Die Inflations- und Energiekrise hält Europa fest im Griff. Alle Länder reagierten auf diese Herausforderung – die konkreten wirtschaftspolitischen Antworten unterscheiden sich jedoch erheblich. Vergleicht man etwa jene Spaniens – das Land mit der aktuell niedrigsten Inflation – mit Österreich, so zeigt sich, dass Markteingriffe in den Preisbildungsmechanismus besonders effizient sind.
Nach der russischen Invasion in der Ukraine und der darauffolgenden Energie- und Rohstoffversorgungskrise geriet die Inflation in den Mittelpunkt wirtschaftspolitischer und medialer Diskussionen. Europaweit waren Regierungen mit den Herausforderungen konfrontiert, die Teuerung zu reduzieren und deren soziale und wirtschaftliche Auswirkungen zu dämpfen. Um einen Einblick in die nationalen Inflationspolitiken zu erhalten, beauftragte die Abteilung für Wirtschaftswissenschaften und Statistik der Arbeiterkammer Wien zusammen mit dem deutschen Institut für Makroökonomie und Konjunkturforschung der Hans-Böckler-Stiftung (IMK) und dem Wiener Institut für Internationale Wirtschaftsvergleiche (wiiw) zehn Länderfallstudien. Drei davon – jene für Österreich, Spanien und Polen – wurden in der neuen Ausgabe von „Wirtschaft und Gesellschaft“ veröffentlicht. Im Mittelpunkt der Untersuchungen stehen die Preis- und Lohnentwicklungen sowie die wirtschaftspolitischen bzw. antiinflationären Maßnahmen, welche bis inklusive Herbst 2022 zur Reduktion der Inflation eingesetzt wurden. Dabei konnten viele Gemeinsamkeiten, aber auch Unterschiede zwischen den länderspezifischen Maßnahmen herausgearbeitet werden. In diesem Blogbeitrag widmen wir uns den wichtigsten Lehren und Schlussfolgerungen aus den Länderfallstudien und blicken dabei insbesondere auf die Maßnahmen in Österreich, Spanien und Polen.
Drei Fallstudien zu europäischer Inflationspolitik: Österreich, Spanien und Polen
Österreich, Spanien und Polen bilden einen guten Querschnitt, um die Wirkungen unterschiedlicher Inflationspolitiken in Europa zu beurteilen. Die Länder sind nicht nur historisch, politisch und geografisch unterschiedlich geprägt, sondern unterscheiden sich auch in ihren wirtschaftlichen Ausgangsbedingungen und aktuellen Herausforderungen. Ein wesentlicher Unterschied besteht darin, dass Spanien und Österreich Mitgliedsstaaten der Eurozone sind, während Polen mit dem Zloty eine eigene Währung besitzt. Hinzu kommt, dass sich Polen in unmittelbarer geografischer Nähe zum Ukraine-Krieg befindet und durch die Notwendigkeit einer weiteren Annäherung an die Lebens- und Lohnstandards der alten EU-15-Mitgliedsstaaten mit zusätzlichen Herausforderungen konfrontiert ist.
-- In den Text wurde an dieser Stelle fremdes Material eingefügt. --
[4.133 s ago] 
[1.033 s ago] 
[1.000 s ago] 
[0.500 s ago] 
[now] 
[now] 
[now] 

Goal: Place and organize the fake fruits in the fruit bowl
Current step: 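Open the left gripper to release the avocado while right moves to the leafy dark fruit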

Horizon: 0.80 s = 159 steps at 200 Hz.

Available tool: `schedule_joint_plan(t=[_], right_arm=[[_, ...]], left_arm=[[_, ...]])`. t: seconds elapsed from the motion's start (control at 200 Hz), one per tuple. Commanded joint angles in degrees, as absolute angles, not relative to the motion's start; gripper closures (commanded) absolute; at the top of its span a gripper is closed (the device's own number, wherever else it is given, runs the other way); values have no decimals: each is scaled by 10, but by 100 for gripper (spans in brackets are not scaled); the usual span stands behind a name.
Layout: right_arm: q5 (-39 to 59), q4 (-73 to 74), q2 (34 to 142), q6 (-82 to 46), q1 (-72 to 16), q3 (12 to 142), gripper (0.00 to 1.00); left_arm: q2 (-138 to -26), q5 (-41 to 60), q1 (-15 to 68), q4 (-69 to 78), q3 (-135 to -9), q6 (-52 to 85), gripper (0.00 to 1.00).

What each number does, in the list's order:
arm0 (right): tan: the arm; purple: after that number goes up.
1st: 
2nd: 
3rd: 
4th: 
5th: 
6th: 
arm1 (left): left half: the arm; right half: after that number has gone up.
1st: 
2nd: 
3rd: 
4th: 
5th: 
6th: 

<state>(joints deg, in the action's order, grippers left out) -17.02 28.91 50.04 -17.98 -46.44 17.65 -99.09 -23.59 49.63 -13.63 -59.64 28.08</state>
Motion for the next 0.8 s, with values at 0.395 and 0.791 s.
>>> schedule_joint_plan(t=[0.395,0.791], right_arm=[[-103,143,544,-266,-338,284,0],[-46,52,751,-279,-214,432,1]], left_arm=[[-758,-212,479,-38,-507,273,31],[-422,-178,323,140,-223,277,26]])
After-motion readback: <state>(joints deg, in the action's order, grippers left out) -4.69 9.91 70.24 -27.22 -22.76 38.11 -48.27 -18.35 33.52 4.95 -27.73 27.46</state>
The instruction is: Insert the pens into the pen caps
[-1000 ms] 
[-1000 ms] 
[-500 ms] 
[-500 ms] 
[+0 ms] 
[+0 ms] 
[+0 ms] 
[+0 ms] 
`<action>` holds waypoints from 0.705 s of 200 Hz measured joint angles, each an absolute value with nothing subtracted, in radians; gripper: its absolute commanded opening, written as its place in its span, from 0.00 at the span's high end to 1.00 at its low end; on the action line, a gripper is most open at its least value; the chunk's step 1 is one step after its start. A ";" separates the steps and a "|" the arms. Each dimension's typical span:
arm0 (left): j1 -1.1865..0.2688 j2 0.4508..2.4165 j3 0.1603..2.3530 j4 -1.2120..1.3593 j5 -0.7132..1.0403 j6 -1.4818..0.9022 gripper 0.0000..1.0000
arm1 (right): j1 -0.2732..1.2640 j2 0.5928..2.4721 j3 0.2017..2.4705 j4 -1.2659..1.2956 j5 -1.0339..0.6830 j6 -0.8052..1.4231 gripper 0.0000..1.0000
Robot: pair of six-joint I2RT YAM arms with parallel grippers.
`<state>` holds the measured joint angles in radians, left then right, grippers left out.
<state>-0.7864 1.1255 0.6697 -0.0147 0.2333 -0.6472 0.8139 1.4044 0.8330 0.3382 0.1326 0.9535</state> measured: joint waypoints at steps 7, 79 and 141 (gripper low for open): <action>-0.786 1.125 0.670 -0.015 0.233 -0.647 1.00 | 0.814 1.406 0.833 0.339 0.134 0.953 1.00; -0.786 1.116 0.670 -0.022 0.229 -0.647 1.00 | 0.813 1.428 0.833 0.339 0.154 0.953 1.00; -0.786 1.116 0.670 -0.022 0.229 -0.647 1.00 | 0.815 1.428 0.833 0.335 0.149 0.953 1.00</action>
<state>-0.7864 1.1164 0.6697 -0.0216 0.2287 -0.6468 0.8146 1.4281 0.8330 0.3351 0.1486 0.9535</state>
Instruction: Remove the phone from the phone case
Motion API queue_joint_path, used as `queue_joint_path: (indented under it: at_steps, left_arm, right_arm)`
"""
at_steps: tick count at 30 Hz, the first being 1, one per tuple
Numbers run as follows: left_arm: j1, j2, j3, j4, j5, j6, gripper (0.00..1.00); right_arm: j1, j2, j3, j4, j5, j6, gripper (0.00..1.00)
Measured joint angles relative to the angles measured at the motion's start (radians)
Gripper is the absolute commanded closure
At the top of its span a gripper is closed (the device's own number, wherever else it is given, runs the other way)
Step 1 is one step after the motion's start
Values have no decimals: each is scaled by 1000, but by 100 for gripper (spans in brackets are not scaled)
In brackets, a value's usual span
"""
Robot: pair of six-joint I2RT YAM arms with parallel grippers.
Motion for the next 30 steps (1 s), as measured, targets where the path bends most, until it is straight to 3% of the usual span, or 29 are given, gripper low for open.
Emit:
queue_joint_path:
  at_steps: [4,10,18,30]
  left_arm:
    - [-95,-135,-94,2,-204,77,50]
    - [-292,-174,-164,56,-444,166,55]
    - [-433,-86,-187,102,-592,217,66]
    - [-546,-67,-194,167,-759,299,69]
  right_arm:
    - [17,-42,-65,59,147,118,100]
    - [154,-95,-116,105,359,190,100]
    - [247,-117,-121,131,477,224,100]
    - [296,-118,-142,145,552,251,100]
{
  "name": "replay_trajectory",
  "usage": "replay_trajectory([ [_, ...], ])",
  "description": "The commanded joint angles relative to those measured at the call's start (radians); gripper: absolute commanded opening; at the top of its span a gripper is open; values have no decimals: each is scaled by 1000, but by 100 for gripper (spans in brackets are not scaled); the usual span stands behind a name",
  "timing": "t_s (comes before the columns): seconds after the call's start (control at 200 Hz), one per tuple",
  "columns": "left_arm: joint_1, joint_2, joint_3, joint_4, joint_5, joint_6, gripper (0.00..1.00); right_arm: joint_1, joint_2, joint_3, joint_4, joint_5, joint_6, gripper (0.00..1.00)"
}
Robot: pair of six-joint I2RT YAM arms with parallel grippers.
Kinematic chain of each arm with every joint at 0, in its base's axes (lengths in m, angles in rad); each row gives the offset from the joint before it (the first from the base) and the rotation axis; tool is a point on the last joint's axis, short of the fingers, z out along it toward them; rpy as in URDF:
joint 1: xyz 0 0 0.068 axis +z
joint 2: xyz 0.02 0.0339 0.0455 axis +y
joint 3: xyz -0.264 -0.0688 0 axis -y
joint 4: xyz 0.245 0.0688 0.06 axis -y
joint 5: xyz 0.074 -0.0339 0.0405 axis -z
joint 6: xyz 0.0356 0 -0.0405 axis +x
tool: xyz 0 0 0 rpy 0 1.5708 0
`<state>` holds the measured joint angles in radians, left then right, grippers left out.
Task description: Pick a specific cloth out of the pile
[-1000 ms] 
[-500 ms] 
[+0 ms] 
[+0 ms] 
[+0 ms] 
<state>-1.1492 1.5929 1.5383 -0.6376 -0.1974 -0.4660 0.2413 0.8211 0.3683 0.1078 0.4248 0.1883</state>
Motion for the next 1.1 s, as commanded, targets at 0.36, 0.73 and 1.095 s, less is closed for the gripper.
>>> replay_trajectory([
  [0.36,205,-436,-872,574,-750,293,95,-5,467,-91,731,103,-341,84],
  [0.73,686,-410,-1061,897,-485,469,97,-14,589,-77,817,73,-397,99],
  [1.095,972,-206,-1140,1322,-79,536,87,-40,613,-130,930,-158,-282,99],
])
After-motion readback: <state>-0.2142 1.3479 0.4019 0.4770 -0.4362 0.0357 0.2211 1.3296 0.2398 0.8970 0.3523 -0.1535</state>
Ein Blick auf die Grafik gibt zunächst Aufschluss über die Inflationsentwicklung in Österreich, Spanien und Polen im Zeitverlauf. Die Inflationsraten in allen drei Ländern stiegen zwischen Jänner und Juli 2022 im europäischen Trend, deutliche Unterschiede sind allerdings im weiteren Verlauf zu erkennen. Zwar nahm die Inflation in Österreich und Spanien zwischen April und Juli von 7,1 auf 10,7 Prozent zu, die Preise in Polen stiegen aber deutlich stärker an. Im Juli erreichte die Inflation in Polen 14,2 Prozent und kletterte im Oktober auf über 16,4 Prozent. Auffallend ist ebenso die unterschiedliche Inflationsentwicklung in Österreich und Spanien seit August 2022. Während Österreichs Inflation im Oktober auf über 11,6 Prozent anstieg – und damit das Rekordhoch des Jahres 1974 knackte –, sank Spaniens Inflation auf 7,3 Prozent.